Madame Roland was more and more attracted by Buzot’s character as she watched him in the little circle. He not only held the same theories as she, but he developed them with ardor and a sort of penetrating and persuasive eloquence which stirred her sympathetic, oratory-loving nature. His courage was endless, and it was combined with a pride and indifference to popular opinion, which harmonized with her notion that the ideal was to be kept in sight rather than the practical means of working towards it. His suspicion of others, even of some of their associates, based as it was on sentiments of patriotism, struck her as an evidence of unusual insight.

Buzot had less of that gay versatility which annoyed her in many of her circle, and which seemed to her inconsistent with the serious condition of public affairs. His nature was grave and he looked at life with a passionate earnestness which gave a permanent shade of melancholy to his conduct and his thoughts. In affairs of great importance he became tragic in his solemn concern. In lighter matters he was rather sober and reflective. It was an attitude towards life which appealed deeply to Madame Roland.

The gentleness of Buzot’s character, the purity of his life, his susceptibility to sentiment, the strength of his feelings, his love for nature, his habit of revery, all touched her imagination and caused her to select him from the circle at the Hôtel Britannique as one possessing an especially just and sympathetic nature.

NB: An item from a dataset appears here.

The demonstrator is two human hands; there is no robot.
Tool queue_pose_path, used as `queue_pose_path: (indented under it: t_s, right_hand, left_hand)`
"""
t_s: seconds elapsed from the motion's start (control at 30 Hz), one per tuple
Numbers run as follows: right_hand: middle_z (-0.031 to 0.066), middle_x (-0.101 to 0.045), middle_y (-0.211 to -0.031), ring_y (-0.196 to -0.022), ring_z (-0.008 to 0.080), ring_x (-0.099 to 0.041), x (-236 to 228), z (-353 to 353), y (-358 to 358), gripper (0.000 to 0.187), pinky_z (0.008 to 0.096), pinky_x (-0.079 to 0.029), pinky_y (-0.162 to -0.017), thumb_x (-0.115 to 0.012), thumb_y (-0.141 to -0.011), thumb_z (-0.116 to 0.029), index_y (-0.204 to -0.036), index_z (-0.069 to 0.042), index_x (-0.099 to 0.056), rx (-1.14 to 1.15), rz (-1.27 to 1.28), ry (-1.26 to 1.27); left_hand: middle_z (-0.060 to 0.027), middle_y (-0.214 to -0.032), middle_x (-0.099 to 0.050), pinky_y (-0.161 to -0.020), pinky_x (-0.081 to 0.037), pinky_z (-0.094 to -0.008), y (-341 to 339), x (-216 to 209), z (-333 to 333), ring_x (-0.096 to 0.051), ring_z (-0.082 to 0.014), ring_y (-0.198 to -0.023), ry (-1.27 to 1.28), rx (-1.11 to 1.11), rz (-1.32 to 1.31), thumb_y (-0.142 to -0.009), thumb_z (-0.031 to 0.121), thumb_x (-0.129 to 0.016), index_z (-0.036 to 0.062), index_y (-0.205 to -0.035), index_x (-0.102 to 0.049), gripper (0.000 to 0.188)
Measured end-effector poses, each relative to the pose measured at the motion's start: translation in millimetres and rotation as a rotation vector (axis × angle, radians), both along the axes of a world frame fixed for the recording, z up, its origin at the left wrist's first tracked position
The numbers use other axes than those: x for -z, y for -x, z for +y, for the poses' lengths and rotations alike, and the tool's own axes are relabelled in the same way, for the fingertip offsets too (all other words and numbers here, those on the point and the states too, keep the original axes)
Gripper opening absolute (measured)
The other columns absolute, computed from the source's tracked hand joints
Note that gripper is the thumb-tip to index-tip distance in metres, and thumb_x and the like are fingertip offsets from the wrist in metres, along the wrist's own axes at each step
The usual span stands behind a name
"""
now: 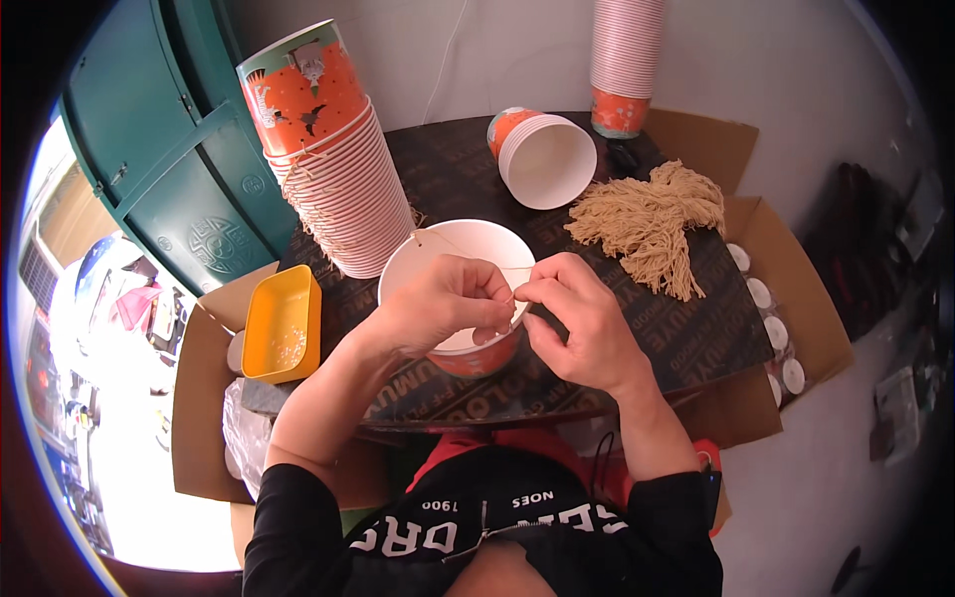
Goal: The recorder is poking holes into paper cups and threading a thin string through them, likely for packaging or decorative purposes.
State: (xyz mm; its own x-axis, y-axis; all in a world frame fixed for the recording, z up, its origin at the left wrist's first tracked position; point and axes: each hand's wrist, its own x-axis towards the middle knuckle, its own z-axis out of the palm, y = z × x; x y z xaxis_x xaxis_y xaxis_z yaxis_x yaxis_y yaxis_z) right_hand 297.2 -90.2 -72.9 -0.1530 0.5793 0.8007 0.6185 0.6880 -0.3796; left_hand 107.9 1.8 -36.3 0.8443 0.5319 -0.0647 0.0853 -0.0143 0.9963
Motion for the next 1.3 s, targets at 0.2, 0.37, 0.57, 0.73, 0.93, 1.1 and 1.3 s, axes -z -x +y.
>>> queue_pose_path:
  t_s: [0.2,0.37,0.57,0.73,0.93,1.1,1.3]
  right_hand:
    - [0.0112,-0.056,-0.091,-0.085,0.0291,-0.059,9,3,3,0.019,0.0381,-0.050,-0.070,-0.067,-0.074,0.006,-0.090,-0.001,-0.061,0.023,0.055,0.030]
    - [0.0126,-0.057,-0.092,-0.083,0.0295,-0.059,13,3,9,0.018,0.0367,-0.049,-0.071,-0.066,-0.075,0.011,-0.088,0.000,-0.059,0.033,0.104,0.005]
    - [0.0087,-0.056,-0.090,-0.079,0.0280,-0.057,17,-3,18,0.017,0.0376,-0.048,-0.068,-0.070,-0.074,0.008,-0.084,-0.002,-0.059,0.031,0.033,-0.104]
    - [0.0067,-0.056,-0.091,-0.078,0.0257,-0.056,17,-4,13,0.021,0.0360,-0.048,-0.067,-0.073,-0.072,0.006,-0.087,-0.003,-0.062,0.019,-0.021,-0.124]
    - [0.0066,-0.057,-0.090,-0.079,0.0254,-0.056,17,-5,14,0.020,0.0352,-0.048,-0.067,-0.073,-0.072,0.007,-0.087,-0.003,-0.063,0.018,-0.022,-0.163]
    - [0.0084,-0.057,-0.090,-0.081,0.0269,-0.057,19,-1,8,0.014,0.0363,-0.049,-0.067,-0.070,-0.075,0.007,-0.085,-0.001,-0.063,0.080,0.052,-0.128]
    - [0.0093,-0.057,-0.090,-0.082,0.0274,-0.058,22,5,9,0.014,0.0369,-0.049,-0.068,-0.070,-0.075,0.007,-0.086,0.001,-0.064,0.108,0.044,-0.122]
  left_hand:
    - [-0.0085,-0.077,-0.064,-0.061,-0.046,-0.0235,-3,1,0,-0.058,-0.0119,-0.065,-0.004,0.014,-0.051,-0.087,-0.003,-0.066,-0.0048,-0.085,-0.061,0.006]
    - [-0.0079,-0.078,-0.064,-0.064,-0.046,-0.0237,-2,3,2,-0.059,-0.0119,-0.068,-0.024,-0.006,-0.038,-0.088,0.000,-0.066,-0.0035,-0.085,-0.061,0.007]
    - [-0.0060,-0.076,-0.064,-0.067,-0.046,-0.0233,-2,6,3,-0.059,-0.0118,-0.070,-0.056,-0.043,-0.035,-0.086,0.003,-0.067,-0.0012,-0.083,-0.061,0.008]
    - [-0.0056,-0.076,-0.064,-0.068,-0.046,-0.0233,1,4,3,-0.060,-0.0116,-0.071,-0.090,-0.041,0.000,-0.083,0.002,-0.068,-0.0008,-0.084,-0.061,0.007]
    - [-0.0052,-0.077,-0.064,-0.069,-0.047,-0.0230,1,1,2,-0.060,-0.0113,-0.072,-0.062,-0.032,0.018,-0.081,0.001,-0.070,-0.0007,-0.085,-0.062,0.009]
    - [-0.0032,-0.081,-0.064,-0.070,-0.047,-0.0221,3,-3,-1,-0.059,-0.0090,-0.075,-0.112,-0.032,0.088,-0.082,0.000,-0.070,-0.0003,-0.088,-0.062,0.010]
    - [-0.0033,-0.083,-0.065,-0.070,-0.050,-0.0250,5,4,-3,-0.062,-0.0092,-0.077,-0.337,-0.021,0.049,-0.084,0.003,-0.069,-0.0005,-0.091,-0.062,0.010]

When she left Paris, in the middle of September, 1791, she found the parting with Buzot and his wife most trying. She was more deeply attached to them than she knew. But if the two families were to be separated, they were not to lose sight of each other. A correspondence was arranged between them, which soon fell quite into the hands of Madame Roland and Buzot, as the correspondence had done before between the Rolands and other of their friends. Almost nothing remains of the letters exchanged between them from the middle of September, 1791, when she returned to Villefranche, and September, 1792, when Buzot went back to Paris, a member of the Convention from Evreux, where he had been acting as president of the civil court.

But it is not necessary to have the letters to form a clear idea of what they would be. Letters had always been a means of sentimental expansion for Madame Roland. She wrote, as she felt, invariably in the eloquent and glowing phrase which her emotion awakened; now with pathos and longing, frequently with the real grace and playfulness which her more spontaneous and natural moods caused. Her letters were invariably deeply personal. It was her own life and feelings which permeated them, and it was the sentiments, the interests, the tastes of her correspondent, which she sought to draw out and to which she responded. An intimate and sympathetic correspondence of this sort, even if the pretext for it and the present topic of it is public affairs, as it was in this case, soon takes a large part in a life. Close exchange of thought and sentiment, complete and satisfactory, is, perhaps, the finest and truest, as it is the rarest, experience possible between a man and a woman. When once realized, it becomes infinitely precious. Madame Roland and Buzot poured out to each other all their ambitions and dreams, their joys and their sorrows, sure of perfect understanding. At this time the thoughts which filled their minds were one, their emotions were one; both relied more and more upon the correspondence for stimulus.